__REQUIRED ACTION__: Check every line of the material below for the string "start". State how many lines have it.

__AVAILABLE DATA__:
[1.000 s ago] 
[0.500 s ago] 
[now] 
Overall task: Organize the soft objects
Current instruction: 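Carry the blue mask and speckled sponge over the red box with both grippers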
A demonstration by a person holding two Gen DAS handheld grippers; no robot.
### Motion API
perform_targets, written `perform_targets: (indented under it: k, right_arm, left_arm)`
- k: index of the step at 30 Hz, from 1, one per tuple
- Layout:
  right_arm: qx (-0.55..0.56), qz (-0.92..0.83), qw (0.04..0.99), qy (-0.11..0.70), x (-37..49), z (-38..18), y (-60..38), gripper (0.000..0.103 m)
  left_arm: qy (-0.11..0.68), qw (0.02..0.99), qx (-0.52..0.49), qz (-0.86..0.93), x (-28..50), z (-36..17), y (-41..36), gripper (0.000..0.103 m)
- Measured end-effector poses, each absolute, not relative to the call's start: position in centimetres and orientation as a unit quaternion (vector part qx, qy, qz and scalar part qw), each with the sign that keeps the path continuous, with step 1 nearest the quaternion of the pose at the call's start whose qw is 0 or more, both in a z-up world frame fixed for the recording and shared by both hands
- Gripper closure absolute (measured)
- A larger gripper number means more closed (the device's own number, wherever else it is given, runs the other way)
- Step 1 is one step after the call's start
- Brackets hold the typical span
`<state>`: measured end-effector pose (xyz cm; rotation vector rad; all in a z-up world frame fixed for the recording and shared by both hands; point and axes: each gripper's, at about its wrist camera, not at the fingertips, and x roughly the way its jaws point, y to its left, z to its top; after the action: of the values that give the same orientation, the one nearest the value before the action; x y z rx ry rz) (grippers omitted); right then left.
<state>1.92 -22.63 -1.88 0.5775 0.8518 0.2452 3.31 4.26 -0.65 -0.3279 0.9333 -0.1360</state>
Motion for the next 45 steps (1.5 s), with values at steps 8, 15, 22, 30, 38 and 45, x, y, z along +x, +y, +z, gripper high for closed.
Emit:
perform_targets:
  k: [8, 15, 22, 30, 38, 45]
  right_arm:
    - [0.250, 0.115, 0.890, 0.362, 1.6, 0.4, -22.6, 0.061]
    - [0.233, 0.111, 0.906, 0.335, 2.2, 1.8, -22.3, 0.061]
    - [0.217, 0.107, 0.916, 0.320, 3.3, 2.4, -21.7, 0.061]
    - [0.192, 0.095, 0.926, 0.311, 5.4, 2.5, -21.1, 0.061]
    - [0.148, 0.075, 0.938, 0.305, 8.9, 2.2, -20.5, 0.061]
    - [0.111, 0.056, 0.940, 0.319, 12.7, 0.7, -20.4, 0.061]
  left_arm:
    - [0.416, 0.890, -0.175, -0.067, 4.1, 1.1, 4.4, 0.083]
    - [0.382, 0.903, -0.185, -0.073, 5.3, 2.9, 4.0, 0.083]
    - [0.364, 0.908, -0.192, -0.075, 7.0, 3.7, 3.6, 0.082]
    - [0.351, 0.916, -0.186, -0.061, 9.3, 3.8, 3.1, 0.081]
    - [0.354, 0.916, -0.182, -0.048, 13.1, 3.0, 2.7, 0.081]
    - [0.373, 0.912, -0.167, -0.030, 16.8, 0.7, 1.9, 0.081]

__RESULT__: 2